** Problem to solve **
From the material below, copy each line that holds the word "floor".

━━━━━ Records for the task

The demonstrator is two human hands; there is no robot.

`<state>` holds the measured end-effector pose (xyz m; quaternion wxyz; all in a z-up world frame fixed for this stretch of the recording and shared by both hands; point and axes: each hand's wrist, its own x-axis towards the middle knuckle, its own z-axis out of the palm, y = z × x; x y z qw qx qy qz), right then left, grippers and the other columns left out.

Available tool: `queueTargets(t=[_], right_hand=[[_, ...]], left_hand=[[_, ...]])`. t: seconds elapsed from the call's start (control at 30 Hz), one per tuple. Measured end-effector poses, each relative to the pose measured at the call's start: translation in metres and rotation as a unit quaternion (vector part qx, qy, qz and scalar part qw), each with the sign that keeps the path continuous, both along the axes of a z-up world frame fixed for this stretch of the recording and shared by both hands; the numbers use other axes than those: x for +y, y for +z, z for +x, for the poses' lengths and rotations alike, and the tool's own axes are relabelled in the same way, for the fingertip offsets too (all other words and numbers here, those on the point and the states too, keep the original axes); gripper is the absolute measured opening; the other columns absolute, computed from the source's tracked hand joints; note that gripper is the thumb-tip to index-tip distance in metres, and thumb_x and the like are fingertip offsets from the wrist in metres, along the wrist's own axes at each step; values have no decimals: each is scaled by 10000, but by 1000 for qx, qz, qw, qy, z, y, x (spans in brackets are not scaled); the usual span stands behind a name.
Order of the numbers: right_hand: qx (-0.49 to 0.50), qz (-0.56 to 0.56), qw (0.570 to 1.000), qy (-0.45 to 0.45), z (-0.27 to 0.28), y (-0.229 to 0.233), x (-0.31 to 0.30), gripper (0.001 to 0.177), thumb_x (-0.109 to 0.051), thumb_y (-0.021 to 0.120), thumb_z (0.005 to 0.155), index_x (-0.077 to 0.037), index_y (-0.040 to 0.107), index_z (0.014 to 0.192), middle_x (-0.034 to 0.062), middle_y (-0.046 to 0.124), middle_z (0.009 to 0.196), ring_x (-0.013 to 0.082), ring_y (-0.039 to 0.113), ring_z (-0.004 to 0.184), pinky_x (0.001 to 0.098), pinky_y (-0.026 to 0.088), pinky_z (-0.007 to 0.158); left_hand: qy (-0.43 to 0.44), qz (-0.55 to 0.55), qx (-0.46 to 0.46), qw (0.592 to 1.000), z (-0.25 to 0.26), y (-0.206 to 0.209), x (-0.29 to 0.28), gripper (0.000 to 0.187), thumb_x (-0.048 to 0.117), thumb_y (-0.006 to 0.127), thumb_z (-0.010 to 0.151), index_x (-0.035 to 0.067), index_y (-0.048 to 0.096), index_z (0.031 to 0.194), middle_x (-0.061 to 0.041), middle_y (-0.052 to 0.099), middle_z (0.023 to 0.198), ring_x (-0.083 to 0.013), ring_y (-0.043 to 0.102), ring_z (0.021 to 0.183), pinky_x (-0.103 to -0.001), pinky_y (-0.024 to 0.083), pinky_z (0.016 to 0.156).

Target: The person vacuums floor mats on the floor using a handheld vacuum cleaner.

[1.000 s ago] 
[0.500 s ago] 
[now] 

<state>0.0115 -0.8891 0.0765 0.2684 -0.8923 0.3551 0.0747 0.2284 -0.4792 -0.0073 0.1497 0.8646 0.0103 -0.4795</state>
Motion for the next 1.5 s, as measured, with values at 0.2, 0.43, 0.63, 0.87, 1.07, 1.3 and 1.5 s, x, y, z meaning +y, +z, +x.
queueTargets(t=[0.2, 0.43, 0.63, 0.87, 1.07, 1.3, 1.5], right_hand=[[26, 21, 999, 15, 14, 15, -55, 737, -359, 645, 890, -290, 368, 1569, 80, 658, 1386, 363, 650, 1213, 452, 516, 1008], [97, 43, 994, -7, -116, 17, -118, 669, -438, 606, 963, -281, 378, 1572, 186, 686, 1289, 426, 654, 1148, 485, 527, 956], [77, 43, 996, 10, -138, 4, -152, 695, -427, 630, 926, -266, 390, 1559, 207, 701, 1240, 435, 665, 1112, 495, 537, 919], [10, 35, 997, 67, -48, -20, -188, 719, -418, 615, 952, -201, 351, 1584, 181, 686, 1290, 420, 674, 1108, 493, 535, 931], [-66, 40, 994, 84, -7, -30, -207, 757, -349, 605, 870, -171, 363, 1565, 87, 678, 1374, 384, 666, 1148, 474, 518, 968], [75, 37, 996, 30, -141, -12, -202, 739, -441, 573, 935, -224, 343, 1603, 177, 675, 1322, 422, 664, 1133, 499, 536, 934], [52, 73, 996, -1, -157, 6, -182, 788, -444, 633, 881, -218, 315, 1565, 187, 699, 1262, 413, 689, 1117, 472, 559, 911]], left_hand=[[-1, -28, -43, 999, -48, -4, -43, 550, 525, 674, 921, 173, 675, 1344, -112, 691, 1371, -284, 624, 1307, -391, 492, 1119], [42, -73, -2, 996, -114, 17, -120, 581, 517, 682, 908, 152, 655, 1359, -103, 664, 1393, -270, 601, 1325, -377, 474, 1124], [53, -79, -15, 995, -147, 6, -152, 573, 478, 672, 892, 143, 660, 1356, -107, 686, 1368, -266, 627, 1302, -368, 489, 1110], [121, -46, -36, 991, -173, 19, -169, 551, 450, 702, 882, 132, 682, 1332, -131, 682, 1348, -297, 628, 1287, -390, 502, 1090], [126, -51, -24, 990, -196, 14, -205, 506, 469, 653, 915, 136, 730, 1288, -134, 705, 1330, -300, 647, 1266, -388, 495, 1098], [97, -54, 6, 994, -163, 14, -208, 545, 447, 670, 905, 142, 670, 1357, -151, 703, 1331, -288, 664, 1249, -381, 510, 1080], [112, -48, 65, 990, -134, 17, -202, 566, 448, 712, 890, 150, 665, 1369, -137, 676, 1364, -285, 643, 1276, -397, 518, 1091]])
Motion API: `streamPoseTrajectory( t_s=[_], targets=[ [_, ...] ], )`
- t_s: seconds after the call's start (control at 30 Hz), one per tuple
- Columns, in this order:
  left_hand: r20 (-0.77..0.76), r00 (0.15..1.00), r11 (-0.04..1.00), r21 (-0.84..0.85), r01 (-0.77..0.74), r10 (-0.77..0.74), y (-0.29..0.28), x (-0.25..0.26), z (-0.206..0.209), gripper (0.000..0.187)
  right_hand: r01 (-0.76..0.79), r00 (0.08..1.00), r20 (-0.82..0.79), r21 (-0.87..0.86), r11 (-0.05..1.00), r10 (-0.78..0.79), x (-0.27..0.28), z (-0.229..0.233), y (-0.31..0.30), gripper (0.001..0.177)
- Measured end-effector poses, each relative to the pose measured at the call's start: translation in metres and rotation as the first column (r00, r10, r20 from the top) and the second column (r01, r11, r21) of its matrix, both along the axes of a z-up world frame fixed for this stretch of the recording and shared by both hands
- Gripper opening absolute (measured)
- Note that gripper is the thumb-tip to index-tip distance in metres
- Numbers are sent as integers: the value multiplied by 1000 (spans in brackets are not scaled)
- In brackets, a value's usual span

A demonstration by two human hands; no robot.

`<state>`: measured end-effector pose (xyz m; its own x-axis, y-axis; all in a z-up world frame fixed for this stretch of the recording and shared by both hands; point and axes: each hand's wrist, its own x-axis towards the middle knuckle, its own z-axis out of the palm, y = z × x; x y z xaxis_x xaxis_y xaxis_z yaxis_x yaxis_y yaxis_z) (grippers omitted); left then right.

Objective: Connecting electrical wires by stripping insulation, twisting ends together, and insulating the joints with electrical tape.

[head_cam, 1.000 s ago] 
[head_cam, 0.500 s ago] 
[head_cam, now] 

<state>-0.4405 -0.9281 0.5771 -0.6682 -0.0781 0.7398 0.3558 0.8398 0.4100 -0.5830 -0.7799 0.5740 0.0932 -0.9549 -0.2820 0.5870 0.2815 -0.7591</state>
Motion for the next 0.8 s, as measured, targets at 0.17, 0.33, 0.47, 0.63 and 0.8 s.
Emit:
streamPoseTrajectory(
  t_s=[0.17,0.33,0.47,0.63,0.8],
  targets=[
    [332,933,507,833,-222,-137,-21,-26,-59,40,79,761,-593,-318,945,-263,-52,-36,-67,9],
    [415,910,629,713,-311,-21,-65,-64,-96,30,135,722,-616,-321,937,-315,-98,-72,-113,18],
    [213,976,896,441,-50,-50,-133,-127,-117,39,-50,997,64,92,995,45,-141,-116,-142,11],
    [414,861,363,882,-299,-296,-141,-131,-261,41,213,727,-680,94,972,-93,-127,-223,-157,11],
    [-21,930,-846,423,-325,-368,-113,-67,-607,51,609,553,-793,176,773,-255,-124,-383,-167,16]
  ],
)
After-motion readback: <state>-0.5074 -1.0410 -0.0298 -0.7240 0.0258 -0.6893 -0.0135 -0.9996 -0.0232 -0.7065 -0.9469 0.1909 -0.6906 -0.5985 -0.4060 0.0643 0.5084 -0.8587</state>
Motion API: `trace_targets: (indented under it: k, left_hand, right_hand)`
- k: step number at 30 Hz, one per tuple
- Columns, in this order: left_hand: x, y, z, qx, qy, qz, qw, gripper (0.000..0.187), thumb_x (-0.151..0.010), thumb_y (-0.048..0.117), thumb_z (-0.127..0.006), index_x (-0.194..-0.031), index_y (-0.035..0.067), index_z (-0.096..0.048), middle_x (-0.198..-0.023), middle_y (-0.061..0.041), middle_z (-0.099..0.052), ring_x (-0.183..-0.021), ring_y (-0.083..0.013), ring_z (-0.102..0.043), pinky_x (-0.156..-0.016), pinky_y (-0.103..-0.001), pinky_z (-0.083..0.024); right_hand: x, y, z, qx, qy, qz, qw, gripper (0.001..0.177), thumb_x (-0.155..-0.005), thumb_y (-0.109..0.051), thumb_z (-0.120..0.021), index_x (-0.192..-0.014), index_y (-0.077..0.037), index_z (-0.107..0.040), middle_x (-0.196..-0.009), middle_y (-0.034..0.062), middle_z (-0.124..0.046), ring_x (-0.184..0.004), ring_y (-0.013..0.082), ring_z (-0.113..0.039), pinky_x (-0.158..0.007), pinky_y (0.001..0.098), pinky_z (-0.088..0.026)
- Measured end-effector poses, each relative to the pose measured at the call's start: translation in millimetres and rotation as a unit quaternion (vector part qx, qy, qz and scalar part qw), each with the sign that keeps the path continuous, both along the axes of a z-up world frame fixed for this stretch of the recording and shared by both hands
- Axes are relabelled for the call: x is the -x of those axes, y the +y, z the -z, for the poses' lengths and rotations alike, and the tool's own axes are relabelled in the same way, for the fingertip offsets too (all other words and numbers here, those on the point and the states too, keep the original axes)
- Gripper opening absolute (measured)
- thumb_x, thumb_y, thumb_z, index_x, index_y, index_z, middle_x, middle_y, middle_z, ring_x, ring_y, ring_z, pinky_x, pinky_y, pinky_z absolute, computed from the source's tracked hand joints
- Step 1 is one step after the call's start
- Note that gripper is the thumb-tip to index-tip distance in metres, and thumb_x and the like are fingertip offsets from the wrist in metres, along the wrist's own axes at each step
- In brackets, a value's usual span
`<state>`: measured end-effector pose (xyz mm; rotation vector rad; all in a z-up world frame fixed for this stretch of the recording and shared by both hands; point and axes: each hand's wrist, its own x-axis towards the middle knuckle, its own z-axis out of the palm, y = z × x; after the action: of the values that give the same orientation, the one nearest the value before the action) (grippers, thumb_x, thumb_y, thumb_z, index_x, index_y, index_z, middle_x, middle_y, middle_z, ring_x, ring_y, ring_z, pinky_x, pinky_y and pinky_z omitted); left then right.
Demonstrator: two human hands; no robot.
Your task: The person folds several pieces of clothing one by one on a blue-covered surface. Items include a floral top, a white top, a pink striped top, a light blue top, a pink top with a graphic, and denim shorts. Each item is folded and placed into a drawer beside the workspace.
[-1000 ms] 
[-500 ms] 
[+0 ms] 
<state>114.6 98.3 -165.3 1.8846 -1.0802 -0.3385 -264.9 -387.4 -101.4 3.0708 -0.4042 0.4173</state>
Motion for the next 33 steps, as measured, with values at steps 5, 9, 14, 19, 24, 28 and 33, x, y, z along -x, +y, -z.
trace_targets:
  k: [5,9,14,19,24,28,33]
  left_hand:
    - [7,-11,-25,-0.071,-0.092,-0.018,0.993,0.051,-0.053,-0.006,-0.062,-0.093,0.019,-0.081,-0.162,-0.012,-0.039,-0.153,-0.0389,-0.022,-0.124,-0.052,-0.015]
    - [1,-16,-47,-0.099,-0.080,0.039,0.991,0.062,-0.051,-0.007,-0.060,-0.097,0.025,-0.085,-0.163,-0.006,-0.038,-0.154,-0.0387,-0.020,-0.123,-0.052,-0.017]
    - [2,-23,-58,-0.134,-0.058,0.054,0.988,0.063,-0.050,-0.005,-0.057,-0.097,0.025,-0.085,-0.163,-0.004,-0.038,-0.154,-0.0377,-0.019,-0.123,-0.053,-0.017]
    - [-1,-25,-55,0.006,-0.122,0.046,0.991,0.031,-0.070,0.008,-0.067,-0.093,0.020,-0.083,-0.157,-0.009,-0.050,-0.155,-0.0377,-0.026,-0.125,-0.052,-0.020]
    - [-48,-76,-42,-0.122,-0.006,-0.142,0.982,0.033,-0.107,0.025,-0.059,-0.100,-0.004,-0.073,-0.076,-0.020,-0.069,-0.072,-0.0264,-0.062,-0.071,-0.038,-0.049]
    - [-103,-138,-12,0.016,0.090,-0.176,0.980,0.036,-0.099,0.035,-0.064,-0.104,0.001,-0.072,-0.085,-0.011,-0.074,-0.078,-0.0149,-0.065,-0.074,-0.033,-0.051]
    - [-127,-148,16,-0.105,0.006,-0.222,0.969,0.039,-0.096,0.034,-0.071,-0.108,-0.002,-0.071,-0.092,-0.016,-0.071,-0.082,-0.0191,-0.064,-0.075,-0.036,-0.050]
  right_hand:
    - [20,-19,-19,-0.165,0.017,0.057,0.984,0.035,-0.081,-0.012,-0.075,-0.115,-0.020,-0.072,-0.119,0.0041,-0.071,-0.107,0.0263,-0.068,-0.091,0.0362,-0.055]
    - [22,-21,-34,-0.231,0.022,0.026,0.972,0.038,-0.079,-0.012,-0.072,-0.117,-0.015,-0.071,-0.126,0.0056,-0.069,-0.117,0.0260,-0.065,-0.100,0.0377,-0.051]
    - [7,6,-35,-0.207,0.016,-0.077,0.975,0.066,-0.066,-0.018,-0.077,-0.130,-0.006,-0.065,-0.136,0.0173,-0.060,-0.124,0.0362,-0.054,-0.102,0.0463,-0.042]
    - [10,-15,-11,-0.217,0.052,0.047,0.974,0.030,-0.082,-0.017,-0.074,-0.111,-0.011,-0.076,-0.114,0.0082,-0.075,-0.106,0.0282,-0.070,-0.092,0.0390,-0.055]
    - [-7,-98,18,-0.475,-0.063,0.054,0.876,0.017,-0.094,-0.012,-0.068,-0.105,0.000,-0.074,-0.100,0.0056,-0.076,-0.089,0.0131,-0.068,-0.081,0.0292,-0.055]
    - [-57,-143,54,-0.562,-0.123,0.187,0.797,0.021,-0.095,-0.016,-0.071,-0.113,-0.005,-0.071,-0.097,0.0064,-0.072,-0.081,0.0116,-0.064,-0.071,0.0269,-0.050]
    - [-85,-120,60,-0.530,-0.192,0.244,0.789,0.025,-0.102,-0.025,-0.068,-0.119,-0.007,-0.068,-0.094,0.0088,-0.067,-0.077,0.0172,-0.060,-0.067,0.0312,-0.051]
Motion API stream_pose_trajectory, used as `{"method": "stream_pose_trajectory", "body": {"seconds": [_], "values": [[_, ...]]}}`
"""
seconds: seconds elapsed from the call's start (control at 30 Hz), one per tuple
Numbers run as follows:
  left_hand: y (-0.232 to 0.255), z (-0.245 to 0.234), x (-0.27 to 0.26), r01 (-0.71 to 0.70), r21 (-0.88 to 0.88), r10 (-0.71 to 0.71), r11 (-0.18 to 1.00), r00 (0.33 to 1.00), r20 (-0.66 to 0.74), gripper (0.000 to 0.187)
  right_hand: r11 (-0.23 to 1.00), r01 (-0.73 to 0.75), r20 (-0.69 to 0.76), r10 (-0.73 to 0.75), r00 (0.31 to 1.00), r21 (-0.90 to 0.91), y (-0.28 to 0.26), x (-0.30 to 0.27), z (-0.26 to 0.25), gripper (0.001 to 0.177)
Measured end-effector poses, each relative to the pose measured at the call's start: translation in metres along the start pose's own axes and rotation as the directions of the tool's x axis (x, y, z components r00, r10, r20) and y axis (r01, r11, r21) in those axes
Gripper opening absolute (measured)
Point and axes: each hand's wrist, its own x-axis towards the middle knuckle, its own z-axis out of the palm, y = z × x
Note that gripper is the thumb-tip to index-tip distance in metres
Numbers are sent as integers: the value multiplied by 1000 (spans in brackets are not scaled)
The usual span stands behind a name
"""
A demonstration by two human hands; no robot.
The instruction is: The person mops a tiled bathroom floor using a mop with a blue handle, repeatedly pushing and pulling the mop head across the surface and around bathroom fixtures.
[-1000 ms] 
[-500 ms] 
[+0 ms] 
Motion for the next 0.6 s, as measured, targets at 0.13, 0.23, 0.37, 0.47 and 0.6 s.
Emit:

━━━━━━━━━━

** Task output **
Target: The person vacuums floor mats on the floor using a handheld vacuum cleaner.
The instruction is: The person mops a tiled bathroom floor using a mop with a blue handle, repeatedly pushing and pulling the mop head across the surface and around bathroom fixtures.

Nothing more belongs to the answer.